Hydropower electricity generation in the world has reached a new high of approximately 4200 terawatt hours (TWh) in 2018, of this 4200TWh, only 138 TWh, 3.3 %, is contributed from Africa. New hydropower capacity of 21.8 Gigawatts (GW) was put into operation in 2018, in which Africa contributed 1 GW from 7 different countries. (IHA, 2019). This bringing Africa’s total installed capacity to 36.3GW, 2.8 % of the world’s total installed capacity. Figure 1 shows the 2918 distribution of hydropower development across the different regions of the world.
With 640 million Africans having no access to electricity according to the African Development Bank Group (ADBG)(African Development Bank Group, 2019) there is a great need for energy generation in Africa. Many sources state that Africa has the largest percentage of untapped hydropower potential with only 11 % utilised. Figure 2 shows the distribution of hydropower development across the Africa.
It should be noted that a large proportion of the installed hydropower capacity in South Africa is pumped storage to balance the daily power fluctuation in the South Africa grid.
With Africa having the largest percent of untapped hydropower potential, hydropower projects are an important driver for new dam construction projects in Africa. With there being a shortage of public finance for power development in Africa there is a huge emphasis on needing to attract private sector financing, this comes with a certain difficulty in which one must mitigate the risks that are perceived by the investors. It is important for developers to optimise their investments and the African challenges that one must contend with deter private capital (Kalitsi EAK, 2003). Thus, it is important to optimize the capacity of new hydropower schemes when such opportunity comes.

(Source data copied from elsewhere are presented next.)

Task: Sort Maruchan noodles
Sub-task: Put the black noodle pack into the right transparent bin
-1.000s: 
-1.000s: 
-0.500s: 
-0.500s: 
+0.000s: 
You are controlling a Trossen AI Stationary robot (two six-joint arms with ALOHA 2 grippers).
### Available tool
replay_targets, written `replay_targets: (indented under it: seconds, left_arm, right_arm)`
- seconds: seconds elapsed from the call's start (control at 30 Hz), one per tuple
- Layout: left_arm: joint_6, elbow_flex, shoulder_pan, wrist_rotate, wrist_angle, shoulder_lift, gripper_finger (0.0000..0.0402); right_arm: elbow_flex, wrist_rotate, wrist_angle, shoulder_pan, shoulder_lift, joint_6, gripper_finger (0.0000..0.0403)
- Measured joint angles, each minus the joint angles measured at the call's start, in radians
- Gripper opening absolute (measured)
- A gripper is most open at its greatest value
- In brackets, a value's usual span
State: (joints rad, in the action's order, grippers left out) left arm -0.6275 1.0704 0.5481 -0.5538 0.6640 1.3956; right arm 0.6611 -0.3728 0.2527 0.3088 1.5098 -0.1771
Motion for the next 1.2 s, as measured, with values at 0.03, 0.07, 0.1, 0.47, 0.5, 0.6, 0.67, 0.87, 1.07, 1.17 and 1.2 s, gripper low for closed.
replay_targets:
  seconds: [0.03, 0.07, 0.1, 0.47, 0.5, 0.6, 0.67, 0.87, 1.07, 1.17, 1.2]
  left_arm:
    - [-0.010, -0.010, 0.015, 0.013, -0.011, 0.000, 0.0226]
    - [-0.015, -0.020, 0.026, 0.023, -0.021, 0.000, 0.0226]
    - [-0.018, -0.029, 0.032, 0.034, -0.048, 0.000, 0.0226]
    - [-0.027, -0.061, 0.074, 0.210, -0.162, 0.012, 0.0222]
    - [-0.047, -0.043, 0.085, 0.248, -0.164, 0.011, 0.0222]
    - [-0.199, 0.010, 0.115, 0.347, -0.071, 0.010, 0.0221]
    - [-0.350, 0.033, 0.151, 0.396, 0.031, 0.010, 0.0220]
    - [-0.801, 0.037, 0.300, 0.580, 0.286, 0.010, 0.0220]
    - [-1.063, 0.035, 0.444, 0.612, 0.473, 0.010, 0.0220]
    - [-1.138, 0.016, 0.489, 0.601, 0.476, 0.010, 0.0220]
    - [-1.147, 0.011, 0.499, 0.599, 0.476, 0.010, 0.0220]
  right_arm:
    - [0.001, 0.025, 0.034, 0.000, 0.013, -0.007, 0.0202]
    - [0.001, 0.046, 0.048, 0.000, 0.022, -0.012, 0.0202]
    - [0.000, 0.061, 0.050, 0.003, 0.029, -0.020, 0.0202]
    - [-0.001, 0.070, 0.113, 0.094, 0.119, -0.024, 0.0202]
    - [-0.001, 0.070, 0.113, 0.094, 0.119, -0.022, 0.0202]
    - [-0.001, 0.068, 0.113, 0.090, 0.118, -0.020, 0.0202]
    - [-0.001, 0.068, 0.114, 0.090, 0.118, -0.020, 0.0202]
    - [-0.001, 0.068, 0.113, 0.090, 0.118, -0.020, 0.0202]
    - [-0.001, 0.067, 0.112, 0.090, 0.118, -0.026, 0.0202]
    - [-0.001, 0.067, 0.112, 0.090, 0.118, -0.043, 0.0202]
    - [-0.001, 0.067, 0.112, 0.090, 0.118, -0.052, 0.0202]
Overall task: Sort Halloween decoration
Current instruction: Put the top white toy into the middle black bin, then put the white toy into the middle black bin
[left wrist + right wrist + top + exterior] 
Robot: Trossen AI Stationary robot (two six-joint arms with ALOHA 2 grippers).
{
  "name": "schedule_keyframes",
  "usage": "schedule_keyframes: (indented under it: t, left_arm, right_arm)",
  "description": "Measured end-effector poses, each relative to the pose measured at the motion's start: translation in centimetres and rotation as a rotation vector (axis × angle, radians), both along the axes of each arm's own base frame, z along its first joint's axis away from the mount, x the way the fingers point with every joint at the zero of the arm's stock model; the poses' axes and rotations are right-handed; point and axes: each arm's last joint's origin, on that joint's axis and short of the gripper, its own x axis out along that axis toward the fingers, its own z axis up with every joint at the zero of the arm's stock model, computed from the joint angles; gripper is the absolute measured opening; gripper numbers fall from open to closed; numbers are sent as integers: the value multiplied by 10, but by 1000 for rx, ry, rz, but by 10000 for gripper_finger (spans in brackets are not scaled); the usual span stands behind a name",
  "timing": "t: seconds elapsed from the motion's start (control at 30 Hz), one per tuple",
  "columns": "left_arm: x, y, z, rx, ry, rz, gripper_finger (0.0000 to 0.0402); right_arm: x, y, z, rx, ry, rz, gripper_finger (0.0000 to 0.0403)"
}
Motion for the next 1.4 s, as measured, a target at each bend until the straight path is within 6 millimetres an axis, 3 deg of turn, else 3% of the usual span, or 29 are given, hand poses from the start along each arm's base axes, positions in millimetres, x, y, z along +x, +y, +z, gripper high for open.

In selecting the optimum capacity for a new hydropower plant, it is important to consider a range of dam heights and plant sizes for a site. The annual average energy production for a site is dependent on both factors as well as other factors such as the water resource available and electricity tariff structures. This paper will outline the method used to select the optimal hydropower scheme capacity for a potential site. A theoretical case study is presented to demonstrate this method.